*** Opening of EXERCISE INPUTS ***

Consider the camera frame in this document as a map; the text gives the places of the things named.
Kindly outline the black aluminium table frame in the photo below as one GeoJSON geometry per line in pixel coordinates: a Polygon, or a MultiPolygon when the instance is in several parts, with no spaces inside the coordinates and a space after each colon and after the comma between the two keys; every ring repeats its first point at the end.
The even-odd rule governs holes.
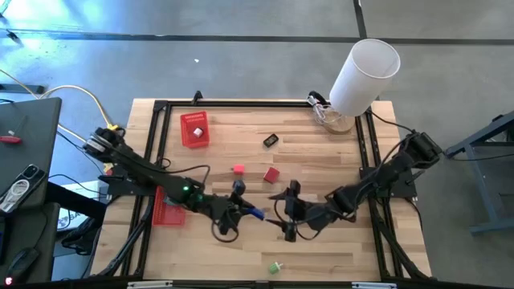
{"type": "MultiPolygon", "coordinates": [[[[162,153],[175,169],[206,182],[208,193],[226,195],[235,180],[233,166],[245,166],[244,197],[273,218],[282,204],[269,197],[282,192],[291,180],[301,184],[300,195],[307,201],[322,201],[340,185],[356,183],[363,158],[372,158],[368,140],[358,141],[358,131],[343,135],[328,133],[315,122],[309,106],[292,101],[260,100],[247,107],[241,100],[210,108],[210,143],[200,149],[182,145],[180,117],[191,111],[185,100],[170,110],[164,146],[148,144],[153,114],[152,100],[133,102],[126,141],[138,153],[162,153]],[[278,142],[267,148],[263,141],[276,134],[278,142]],[[270,167],[280,171],[276,183],[263,179],[270,167]]],[[[200,214],[188,213],[182,227],[152,227],[145,264],[145,279],[266,280],[275,281],[376,281],[380,277],[369,207],[362,205],[357,220],[335,222],[320,234],[301,226],[300,238],[286,242],[279,227],[257,218],[247,219],[239,238],[225,242],[214,239],[211,222],[200,214]],[[268,267],[283,266],[275,275],[268,267]]]]}

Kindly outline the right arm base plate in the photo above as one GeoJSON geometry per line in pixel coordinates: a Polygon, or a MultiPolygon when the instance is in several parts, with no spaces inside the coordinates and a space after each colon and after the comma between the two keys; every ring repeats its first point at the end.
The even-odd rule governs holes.
{"type": "Polygon", "coordinates": [[[380,189],[377,192],[377,196],[395,198],[417,197],[418,194],[414,184],[414,175],[410,170],[401,173],[398,180],[393,183],[390,189],[380,189]]]}

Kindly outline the red plastic mesh basket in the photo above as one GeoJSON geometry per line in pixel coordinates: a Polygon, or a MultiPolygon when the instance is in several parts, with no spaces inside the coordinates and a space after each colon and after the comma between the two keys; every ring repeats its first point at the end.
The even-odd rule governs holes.
{"type": "Polygon", "coordinates": [[[186,212],[180,206],[171,206],[165,203],[166,194],[161,187],[157,187],[153,202],[152,226],[182,227],[185,225],[186,212]]]}
{"type": "Polygon", "coordinates": [[[182,145],[189,149],[205,147],[210,143],[209,123],[206,111],[183,114],[180,117],[182,145]],[[203,131],[201,137],[194,135],[194,130],[203,131]]]}

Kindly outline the round wooden lamp base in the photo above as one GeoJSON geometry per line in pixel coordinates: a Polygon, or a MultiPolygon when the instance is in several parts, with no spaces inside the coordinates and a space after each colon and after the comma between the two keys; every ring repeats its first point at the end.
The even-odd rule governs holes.
{"type": "Polygon", "coordinates": [[[354,116],[341,115],[329,106],[322,108],[321,115],[322,126],[332,134],[346,134],[355,125],[354,116]]]}

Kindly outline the black flat bar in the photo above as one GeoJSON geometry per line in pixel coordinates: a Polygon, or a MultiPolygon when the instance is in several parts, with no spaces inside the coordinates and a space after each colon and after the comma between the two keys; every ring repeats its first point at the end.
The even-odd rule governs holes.
{"type": "Polygon", "coordinates": [[[22,93],[22,94],[43,94],[46,91],[44,86],[40,85],[26,85],[23,87],[20,84],[12,84],[12,83],[0,83],[0,92],[5,93],[22,93]]]}

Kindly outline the blue-grey metal table stand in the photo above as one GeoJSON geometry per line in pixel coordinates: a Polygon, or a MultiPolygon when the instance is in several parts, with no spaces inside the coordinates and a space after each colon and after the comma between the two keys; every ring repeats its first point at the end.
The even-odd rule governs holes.
{"type": "Polygon", "coordinates": [[[445,151],[451,161],[463,153],[471,166],[488,221],[469,228],[472,234],[514,229],[514,111],[445,151]]]}

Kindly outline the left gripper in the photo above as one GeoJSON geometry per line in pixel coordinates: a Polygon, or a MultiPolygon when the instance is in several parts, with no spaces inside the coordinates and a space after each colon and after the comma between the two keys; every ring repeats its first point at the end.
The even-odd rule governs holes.
{"type": "Polygon", "coordinates": [[[243,214],[243,211],[251,208],[251,204],[243,199],[246,190],[244,182],[234,181],[232,189],[232,201],[227,197],[215,196],[210,203],[210,216],[221,235],[227,235],[230,231],[238,233],[241,225],[252,218],[250,214],[243,214]]]}

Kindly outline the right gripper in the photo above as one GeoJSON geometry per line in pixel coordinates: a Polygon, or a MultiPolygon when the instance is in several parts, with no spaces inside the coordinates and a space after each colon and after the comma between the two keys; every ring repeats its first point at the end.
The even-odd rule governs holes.
{"type": "MultiPolygon", "coordinates": [[[[291,180],[290,185],[282,192],[269,197],[269,199],[286,199],[298,198],[300,194],[301,184],[297,180],[291,180]]],[[[304,217],[300,220],[300,224],[307,224],[308,227],[315,231],[321,231],[326,226],[336,221],[335,207],[331,201],[310,202],[301,201],[304,210],[304,217]]],[[[293,222],[278,221],[266,219],[275,226],[278,226],[284,233],[286,242],[296,241],[296,224],[293,222]]]]}

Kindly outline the dark grey side desk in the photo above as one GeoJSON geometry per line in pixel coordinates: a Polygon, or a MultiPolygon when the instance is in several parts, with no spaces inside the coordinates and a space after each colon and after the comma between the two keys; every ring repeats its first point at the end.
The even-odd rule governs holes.
{"type": "Polygon", "coordinates": [[[7,218],[7,238],[0,257],[0,287],[14,257],[26,248],[39,252],[26,270],[26,283],[51,280],[60,206],[46,201],[46,190],[56,137],[61,99],[16,101],[0,104],[0,136],[13,132],[22,142],[0,142],[0,195],[29,165],[45,174],[28,198],[7,218]]]}

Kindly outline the red-handled screwdriver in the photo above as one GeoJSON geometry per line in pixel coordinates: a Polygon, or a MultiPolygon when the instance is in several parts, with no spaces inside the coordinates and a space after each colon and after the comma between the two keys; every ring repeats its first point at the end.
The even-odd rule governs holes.
{"type": "Polygon", "coordinates": [[[20,145],[23,142],[21,129],[27,122],[28,116],[22,116],[13,124],[9,124],[6,129],[0,131],[0,143],[7,145],[20,145]]]}

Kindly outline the white metal bracket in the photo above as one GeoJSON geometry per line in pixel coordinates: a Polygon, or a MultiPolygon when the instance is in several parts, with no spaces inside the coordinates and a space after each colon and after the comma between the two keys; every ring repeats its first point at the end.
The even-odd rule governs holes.
{"type": "Polygon", "coordinates": [[[352,282],[352,289],[398,289],[396,283],[352,282]]]}
{"type": "Polygon", "coordinates": [[[152,280],[129,282],[126,289],[170,289],[173,287],[171,280],[152,280]]]}

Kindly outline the white printed box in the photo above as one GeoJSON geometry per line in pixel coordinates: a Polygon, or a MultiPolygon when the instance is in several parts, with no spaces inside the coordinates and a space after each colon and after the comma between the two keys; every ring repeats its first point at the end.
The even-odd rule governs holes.
{"type": "MultiPolygon", "coordinates": [[[[99,181],[87,181],[82,183],[72,183],[63,185],[65,189],[93,199],[95,201],[100,200],[100,182],[99,181]]],[[[73,230],[81,225],[88,217],[84,214],[61,208],[59,210],[59,218],[57,221],[57,230],[73,230]]]]}

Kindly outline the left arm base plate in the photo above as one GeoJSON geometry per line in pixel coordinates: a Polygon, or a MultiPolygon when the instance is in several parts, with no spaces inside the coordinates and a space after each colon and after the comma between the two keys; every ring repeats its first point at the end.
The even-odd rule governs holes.
{"type": "Polygon", "coordinates": [[[103,175],[98,179],[108,184],[108,193],[113,196],[154,196],[157,190],[157,184],[144,177],[103,175]]]}

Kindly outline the white cylindrical lamp shade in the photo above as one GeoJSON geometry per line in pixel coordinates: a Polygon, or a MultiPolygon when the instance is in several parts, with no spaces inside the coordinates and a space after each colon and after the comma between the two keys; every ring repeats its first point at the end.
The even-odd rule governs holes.
{"type": "Polygon", "coordinates": [[[355,43],[329,93],[332,108],[359,116],[386,89],[401,67],[395,48],[379,39],[355,43]]]}

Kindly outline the smartphone in clear case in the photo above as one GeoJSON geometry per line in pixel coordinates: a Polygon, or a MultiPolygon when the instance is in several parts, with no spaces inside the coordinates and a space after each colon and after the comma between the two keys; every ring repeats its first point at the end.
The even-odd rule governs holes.
{"type": "Polygon", "coordinates": [[[0,214],[12,214],[39,187],[47,173],[37,165],[28,165],[0,193],[0,214]]]}

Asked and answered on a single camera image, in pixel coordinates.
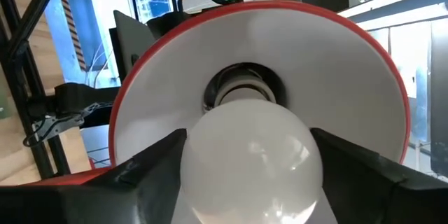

*** Close of EXERCISE INPUTS ***

◆ EXERCISE DIRECTIONS:
Lines with "table": return each one from the data above.

◆ RESULT BELOW:
Kindly outline the black aluminium table frame in the photo below as one GeoJSON geometry per line in pixel coordinates: a Polygon, or a MultiPolygon when the instance is in several parts, with no spaces inside the coordinates and a space after each colon and after the comma between the two keys; every ring repeats its first point at the end.
Kindly outline the blue-grey metal table stand in the photo above as one GeoJSON geometry per line in pixel coordinates: a Polygon, or a MultiPolygon when the instance is in several parts, with no spaces inside the coordinates and a space after each colon and after the comma between the two keys; every ring repeats its first point at the end.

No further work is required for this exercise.